## YOUR INSTRUCTIONS
The line containing "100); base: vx" and each line after it, through the final line of the data, are to be retyped exactly, with pictures left out.
#### COLLECTED MATERIAL ####
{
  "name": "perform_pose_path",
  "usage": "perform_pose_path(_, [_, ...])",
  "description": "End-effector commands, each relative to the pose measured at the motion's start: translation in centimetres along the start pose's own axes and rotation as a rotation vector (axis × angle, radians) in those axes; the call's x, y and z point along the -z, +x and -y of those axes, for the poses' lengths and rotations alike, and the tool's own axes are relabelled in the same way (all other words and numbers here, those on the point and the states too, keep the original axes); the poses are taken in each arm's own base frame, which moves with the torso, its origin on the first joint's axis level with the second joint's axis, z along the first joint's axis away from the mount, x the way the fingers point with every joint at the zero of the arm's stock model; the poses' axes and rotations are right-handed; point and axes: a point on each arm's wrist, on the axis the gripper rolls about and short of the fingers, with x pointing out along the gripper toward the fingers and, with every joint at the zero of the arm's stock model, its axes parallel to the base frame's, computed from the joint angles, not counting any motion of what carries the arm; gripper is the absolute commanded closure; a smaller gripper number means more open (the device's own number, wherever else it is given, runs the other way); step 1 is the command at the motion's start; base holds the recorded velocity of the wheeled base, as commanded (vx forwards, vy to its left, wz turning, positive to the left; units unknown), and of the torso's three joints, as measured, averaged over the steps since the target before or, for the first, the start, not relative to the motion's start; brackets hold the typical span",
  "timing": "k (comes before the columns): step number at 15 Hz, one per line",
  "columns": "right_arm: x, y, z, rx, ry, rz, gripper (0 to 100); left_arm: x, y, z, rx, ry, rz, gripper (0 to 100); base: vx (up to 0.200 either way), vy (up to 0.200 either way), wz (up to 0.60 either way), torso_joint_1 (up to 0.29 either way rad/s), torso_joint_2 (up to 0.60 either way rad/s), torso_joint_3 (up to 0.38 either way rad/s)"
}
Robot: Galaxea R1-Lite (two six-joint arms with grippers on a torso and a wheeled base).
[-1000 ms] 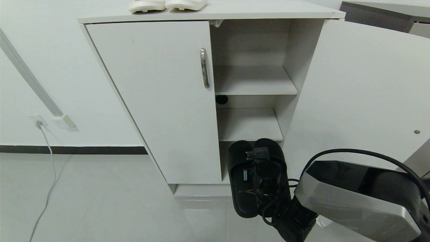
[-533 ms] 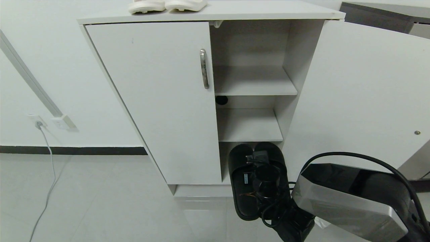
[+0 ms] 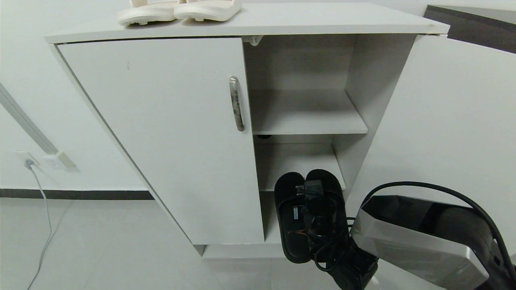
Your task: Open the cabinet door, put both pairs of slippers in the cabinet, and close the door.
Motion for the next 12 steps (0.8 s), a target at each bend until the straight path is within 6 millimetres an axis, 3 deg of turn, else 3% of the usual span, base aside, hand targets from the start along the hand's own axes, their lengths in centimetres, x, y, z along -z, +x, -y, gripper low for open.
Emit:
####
## RESULT FOR THIS TASK
  "columns": "right_arm: x, y, z, rx, ry, rz, gripper (0 to 100); left_arm: x, y, z, rx, ry, rz, gripper (0 to 100); base: vx (up to 0.200 either way), vy (up to 0.200 either way), wz (up to 0.60 either way), torso_joint_1 (up to 0.29 either way rad/s), torso_joint_2 (up to 0.60 either way rad/s), torso_joint_3 (up to 0.38 either way rad/s)"
}
Robot: Galaxea R1-Lite (two six-joint arms with grippers on a torso and a wheeled base).
[-1000 ms] 
[-533 ms] 
[+0 ms] 
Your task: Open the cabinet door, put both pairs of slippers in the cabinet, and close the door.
Motion for the next 12 steps (0.8 s), a target at each bend until the straight path is within 6 millimetres an axis, 3 deg of turn, else 3% of the usual span, base aside, hand targets from the start along the hand's own axes, their lengths in centimetres, x, y, z along -z, +x, -y, gripper low for open.
Emit:

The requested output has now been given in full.